Confira alguns posicionamentos (sem edição) – que não serão identificados pelo TP:

“Ainda lembro da grande dificuldade que tivemos para os primeiros passos escolares, aí mesmo no Rio Grande Amado. Mas compensa, se posso, modestamente opinar, continue, persevere, parabéns”

“Nota mil para o Heitor e zero para os responsáveis por esse descaso! Nos dias de hoje isso acontecer, o eleitor precisa aprender a usar seu título eleitoral!”

“Parabéns! Esse vai ser alguém na vida, não mede esforços, infelizmente os que tem tudo a disposição pra estudar não dão valor e nem se esforçam. Por outro lado é uma triste realidade a educação no nosso Brasil, algo que era pra ser primordial está cada vez mais desvalorizado ….muitas coisas invertidas ….e tem quem diga que está tudo bem!”

“Me criei indo a escola a cavalo, até 7°ano era nosso transporte, fazíamos 6 km pra ir mais 6 pra voltar, não nos caiu nenhum dedo, ao contrario, só nos faz reconhecer nossos esforços. Parabéns guri”.

“Parabéns a esse garotinho por nada o impedir de estudar, mas nos dias de hoje ele tem direito ao transporte escolar, porque na hora das eleições prometem mundos e fundos pra pessoas, então família procure seus direitos, mas com certeza ele é um menino incrível parabéns”.

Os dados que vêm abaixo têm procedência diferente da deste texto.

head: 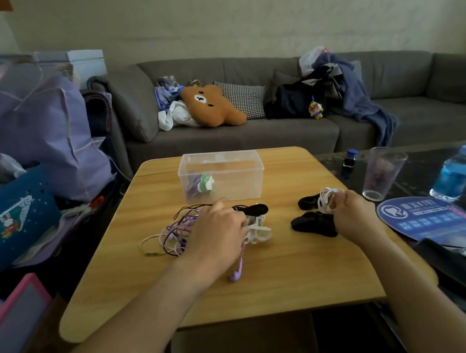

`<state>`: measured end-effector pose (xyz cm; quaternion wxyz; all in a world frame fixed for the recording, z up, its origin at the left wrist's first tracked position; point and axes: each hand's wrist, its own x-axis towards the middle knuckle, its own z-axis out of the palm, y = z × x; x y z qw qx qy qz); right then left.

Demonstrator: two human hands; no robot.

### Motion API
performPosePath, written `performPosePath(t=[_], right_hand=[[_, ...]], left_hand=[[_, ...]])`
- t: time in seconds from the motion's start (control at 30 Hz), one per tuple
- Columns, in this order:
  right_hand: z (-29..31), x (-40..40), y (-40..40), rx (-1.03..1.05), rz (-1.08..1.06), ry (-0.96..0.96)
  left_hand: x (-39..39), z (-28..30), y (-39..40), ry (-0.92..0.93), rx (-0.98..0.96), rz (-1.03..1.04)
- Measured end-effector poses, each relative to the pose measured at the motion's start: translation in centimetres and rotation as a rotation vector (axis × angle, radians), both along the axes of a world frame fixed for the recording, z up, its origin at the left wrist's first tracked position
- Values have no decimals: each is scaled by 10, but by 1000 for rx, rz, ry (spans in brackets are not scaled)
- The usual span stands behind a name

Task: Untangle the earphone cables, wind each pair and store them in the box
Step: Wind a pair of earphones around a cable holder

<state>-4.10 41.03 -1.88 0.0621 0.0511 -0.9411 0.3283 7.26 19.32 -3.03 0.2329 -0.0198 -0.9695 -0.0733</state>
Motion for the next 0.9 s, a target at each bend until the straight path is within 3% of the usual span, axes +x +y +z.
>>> performPosePath(t=[0.13,0.3,0.4,0.43,0.57,0.67,0.8,0.9], right_hand=[[-4,-4,2,6,9,-140],[-4,-6,5,42,109,-171],[-5,-12,5,-27,139,-172],[-6,-15,6,-39,138,-158],[-10,-27,0,-38,125,-118],[-7,-36,-7,-64,127,-186],[-3,-36,-12,-385,120,-394],[-4,-38,-15,-530,114,-435]], left_hand=[[-7,-3,22,187,84,-98],[-22,-11,43,135,-112,-147],[-36,-1,45,223,-71,-123],[-42,3,42,174,-39,-98],[-70,19,20,-337,-146,22],[-78,23,9,-403,-15,18],[-84,26,1,-216,241,20],[-89,33,-4,-79,498,39]])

“Qual problema ir a cavalo? Ainda bem que tem o cavalo. Na minha época, nem cavalo tínhamos! Caminhávamos 5 km até a escola e depois 5 de volta para casa, não faltávamos e nem repetíamos de ano, não perdemos nenhum pedaço, somos todos trabalhadores e honestos, uma família de oito filhos! Todos muito bem criados e encaminhados, apesar da pobreza, nunca passamos fome! Com certeza esse menino vai valorizar o que estudar e tudo que tiver!”

“Na minha época, na minha época. Me desculpem, mas essa época já passou, os tempos são outros, é dever do Estado providenciar transporte! O negócio é progredir e não regresso!”

“Aqueles/as que estão dizendo, no meu tempo era assim, eu lhes digo, quando eu era criança também fui a aula a pé, a cavalo, etc. Inclusive, na minha adolescência, tive que deixar o campo e ir morar na cidade de favor, e/ou de escrava para continuar meus estudos. Porém, no meu tempo, que é agora, porque ainda vivo, com muita luta, o povo camponês conquistou direitos, entre eles, o transporte escolar, que é financiado com o dinheiro do povo, arrecadado através do pagamento de impostos, portanto, está sendo sonegado um direito adquirido, e, isso é de causar indignação, a todos/as que valorizam, de fato a educação, como instrumento de EMANCIPAÇÃO. Aos que romantizam a escassez de direitos, cabe dizer, que nesse mesmo tempo, de ir a escola, a pé ou a cavalo, não haviam mídias sociais, e vocês não poderiam estar se manifestando. Querem que tudo continue como nos tempos idos? Abram mão de tudo o que temos de acúmulo científico, tecnológico e social, e, não se restrinjam, apenas, a relativizar o RETROCESSO!”

* Originalmente este conteúdo foi publicado no jornal impresso. 

* Matéria atualizada na quarta-feira (1º).